» What you will do:
Give the count of lines that hold the word "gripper" in this listing, with nothing added.

(Data block Opens)

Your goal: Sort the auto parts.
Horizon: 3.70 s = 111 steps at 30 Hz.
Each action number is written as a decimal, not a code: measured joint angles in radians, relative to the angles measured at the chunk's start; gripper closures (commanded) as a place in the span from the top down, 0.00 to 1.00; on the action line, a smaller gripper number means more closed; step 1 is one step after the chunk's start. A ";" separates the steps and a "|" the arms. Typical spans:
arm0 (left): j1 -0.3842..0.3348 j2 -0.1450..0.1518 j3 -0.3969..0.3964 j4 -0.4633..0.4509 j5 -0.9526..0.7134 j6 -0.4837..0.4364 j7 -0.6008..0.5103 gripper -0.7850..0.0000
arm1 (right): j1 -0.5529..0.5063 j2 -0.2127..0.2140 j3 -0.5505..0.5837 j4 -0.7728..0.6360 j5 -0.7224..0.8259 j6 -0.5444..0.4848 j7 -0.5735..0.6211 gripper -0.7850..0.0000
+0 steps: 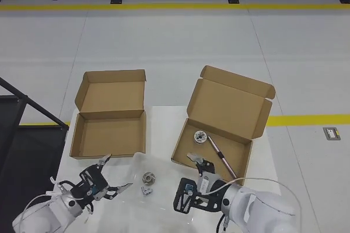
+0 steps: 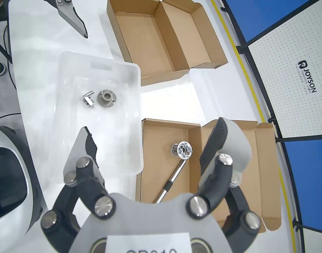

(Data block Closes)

» Task answer:
3